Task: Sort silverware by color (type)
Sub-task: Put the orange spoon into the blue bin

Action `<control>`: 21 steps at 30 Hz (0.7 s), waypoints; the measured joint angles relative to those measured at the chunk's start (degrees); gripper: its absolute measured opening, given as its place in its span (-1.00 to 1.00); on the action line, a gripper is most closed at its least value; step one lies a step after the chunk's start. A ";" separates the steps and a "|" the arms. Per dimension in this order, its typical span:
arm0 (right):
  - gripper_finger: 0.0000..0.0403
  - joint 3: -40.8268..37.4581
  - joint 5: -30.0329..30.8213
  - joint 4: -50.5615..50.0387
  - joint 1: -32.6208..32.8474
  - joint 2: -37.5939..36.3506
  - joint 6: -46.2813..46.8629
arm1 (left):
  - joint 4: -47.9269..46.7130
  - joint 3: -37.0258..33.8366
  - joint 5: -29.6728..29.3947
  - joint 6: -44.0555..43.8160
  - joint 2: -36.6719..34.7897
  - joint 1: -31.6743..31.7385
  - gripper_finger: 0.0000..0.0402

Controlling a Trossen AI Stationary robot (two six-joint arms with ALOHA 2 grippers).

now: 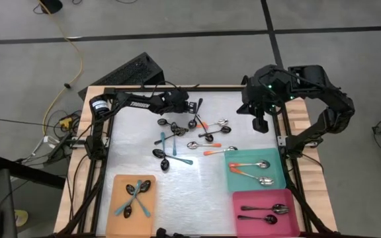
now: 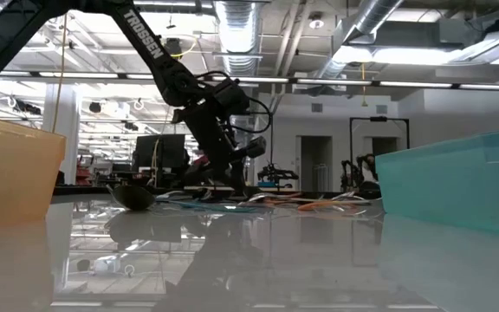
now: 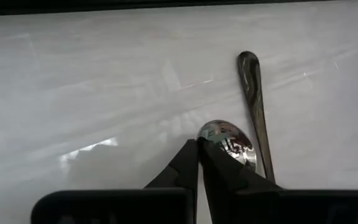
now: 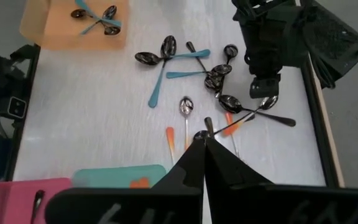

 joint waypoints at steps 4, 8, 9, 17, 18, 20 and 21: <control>-0.90 0.00 2.26 0.04 -0.59 0.00 -0.73 | 3.35 -0.13 1.87 0.15 -1.52 0.02 -1.00; -0.90 -0.01 5.13 -0.02 -2.13 0.00 -0.77 | 4.72 -0.11 2.81 0.11 -4.23 -0.03 -0.99; -0.90 -0.01 5.46 -0.02 -2.49 0.01 -0.80 | 4.60 -0.11 3.04 0.11 -4.80 -0.17 -0.99; -0.90 -0.02 5.63 -0.12 -5.45 0.02 -1.69 | 4.66 -0.11 4.79 2.73 -10.71 -4.41 -1.00; -0.90 -0.02 5.62 -0.13 -5.83 0.02 -1.73 | 4.40 -0.11 4.88 2.96 -11.35 -5.36 -1.00; -0.90 -0.02 5.62 -0.16 -6.62 0.02 -2.20 | 4.31 -0.11 4.90 3.14 -12.74 -7.33 -1.00; -0.90 -0.02 5.60 -0.29 -7.06 0.02 -2.79 | 4.29 -0.11 4.89 3.32 -13.55 -8.27 -1.00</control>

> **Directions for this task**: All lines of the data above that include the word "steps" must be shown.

> **Response**:
Action `<control>`: 21 steps at 30 Hz (0.7 s), waypoints; the measured joint angles relative to those measured at the chunk's start (degrees); gripper: its absolute measured opening, given as its place in its span (-1.00 to 1.00); on the action line, a gripper is most closed at its least value; step one lies a step after the chunk's start. A ";" separates the steps and a "|" the arms. Per dimension in this order, its typical span:
 joint waypoints at steps 4, 8, 9, 17, 18, 20 and 21: <control>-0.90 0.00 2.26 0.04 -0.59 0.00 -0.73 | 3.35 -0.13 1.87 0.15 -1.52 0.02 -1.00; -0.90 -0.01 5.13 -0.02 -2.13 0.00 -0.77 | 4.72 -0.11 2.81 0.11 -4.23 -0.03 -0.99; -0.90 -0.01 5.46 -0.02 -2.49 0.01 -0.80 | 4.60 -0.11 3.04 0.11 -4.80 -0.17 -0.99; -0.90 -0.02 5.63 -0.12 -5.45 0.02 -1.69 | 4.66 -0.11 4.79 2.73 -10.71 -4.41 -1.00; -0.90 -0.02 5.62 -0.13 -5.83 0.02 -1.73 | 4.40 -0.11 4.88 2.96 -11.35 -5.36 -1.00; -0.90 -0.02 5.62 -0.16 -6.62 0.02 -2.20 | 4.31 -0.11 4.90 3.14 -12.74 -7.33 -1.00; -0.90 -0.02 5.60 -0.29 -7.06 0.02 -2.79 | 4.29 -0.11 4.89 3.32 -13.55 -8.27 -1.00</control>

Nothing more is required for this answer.